Directions for this task → Within the data below, copy each line where the string "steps" is found.

Given data →
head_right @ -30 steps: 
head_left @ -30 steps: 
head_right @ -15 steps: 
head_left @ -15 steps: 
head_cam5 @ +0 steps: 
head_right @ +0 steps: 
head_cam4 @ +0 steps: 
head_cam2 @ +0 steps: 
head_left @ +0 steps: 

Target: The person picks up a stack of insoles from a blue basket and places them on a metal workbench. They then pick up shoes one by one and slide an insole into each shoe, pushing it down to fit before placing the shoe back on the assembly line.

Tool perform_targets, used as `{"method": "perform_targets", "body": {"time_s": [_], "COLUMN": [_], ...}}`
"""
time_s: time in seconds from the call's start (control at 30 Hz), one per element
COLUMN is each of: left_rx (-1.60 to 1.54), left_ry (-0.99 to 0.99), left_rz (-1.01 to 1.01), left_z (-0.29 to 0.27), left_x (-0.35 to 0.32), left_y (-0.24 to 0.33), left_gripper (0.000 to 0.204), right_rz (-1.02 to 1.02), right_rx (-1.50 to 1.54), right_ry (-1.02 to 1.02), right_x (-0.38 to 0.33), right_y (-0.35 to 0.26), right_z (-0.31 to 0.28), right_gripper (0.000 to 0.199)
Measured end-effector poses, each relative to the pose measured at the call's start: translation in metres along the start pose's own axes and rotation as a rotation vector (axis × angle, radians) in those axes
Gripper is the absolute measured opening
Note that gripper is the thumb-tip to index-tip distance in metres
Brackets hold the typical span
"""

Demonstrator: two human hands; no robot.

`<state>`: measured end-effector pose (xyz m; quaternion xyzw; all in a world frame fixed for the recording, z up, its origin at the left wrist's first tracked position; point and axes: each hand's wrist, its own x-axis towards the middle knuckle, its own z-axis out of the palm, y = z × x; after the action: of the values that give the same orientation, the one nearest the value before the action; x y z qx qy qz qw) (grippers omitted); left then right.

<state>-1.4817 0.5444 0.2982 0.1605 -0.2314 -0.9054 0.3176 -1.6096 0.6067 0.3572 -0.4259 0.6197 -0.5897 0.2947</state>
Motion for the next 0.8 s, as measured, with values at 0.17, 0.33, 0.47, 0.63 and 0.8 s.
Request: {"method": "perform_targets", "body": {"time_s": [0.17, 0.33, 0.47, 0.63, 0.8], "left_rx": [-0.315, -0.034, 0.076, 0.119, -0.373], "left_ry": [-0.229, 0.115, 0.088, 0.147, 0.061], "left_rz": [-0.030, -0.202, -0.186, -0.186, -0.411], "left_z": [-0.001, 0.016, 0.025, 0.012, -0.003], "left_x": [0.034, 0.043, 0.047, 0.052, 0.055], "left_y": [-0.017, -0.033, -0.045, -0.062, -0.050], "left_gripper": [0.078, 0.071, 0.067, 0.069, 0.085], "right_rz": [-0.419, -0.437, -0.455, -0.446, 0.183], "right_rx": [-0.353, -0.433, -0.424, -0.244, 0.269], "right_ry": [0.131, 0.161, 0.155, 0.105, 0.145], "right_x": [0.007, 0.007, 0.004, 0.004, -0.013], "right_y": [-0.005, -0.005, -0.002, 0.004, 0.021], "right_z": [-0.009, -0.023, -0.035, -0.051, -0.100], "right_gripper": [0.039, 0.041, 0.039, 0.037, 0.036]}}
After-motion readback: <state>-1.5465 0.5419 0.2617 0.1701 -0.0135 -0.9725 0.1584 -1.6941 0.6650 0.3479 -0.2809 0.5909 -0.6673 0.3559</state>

Exercise answer →
head_right @ -30 steps: 
head_left @ -30 steps: 
head_right @ -15 steps: 
head_left @ -15 steps: 
head_cam5 @ +0 steps: 
head_right @ +0 steps: 
head_cam4 @ +0 steps: 
head_cam2 @ +0 steps: 
head_left @ +0 steps: 

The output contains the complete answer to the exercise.